Оказывается, надо не думать, а вслушаться в стих, раз и сами слова вне своего абстрактного значения могут говорить чувству. Более того, некоторые поклонники музыкального стиха поверили, что при помощи звуковой живописи возможно создавать даже идеи, и Банвиль, например, пытается пробудить идею о комическом «через созвучия, через воздействие слов, через всемогущую магию рифмы» [1472]. Сам Банвиль не является символистом, но это, несомненно, путь символизма, по которому он пошёл бы, если бы рациональные элементы в его поэзии, логическое и пластическое, не занимали бы столько же места, сколько отведено музыкально-ритмическим [1473]. В этом отношении Верлен, предтеча символистов, показывает несравненно больше здравого смысла и в понимании возможностей поэзии, чем такой немецкий лирик, как Рильке, например, который строит описания ландшафта и даже драматические сцены при помощи чисто акустических элементов [1474]. Трудности здесь, при связывании ощущений из различных областей, в силу основного эмоционального тона так же велики, как и в музыке, вызывающей самые определённые живописные эффекты.
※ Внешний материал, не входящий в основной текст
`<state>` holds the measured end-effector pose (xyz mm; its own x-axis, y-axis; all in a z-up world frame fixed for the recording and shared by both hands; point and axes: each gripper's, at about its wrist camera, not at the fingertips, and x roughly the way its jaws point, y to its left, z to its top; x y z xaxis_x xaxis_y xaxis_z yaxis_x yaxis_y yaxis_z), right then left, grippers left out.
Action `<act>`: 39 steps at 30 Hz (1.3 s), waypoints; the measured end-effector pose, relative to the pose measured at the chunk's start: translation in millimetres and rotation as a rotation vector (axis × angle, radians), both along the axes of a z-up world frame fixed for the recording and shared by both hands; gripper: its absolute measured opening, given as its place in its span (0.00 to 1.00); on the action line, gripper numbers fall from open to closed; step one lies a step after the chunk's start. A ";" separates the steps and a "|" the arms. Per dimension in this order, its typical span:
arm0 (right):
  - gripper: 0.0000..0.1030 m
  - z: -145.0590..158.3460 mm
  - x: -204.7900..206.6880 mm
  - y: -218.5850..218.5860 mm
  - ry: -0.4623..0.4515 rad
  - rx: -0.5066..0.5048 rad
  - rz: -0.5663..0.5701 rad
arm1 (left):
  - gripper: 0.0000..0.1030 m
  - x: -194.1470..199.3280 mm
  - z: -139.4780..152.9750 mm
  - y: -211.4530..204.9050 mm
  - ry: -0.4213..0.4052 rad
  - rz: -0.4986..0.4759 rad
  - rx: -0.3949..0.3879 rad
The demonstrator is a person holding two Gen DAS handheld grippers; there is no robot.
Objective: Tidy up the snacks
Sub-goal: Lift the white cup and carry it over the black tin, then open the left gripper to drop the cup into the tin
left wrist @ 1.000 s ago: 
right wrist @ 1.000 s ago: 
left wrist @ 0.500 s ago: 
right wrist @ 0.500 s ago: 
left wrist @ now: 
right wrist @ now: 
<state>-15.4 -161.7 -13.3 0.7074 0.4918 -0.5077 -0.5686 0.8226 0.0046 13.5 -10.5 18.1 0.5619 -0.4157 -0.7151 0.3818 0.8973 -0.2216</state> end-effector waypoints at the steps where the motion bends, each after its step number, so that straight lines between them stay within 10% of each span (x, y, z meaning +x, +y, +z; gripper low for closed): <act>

У китайского философа Лe Цзы рассказана история одного музыканта, который, играя на цитре и представляя себе восхождение на высокие горы или шум потока, вызывал аналогичные впечатления и у своих слушателей. Настроенный мрачно при путешествии в дождливое время, этот музыкант опять передавал соответствующие чувства и представления. И под конец он говорил своему спутнику: «Ты прекрасно слышишь то, что у меня в душе. Картины, которые вызываешь, одинаковы с моим настроением. Для меня невозможно укрыться со своими тонами»[1475]. В поэзии эту эвокативную силу тонов, звуков следовало бы понимать весьма условно. Через особый колорит гласных или согласных, через их блеск или их тёмную окраску и слабую артикуляцию поистине можно значительно уяснить представления о вещах, прямо изображённых; но думать, что этого достаточно, чтобы пренебречь всяким участием воображения, значит совершенно сместить центр тяжести в поэтическом искусстве.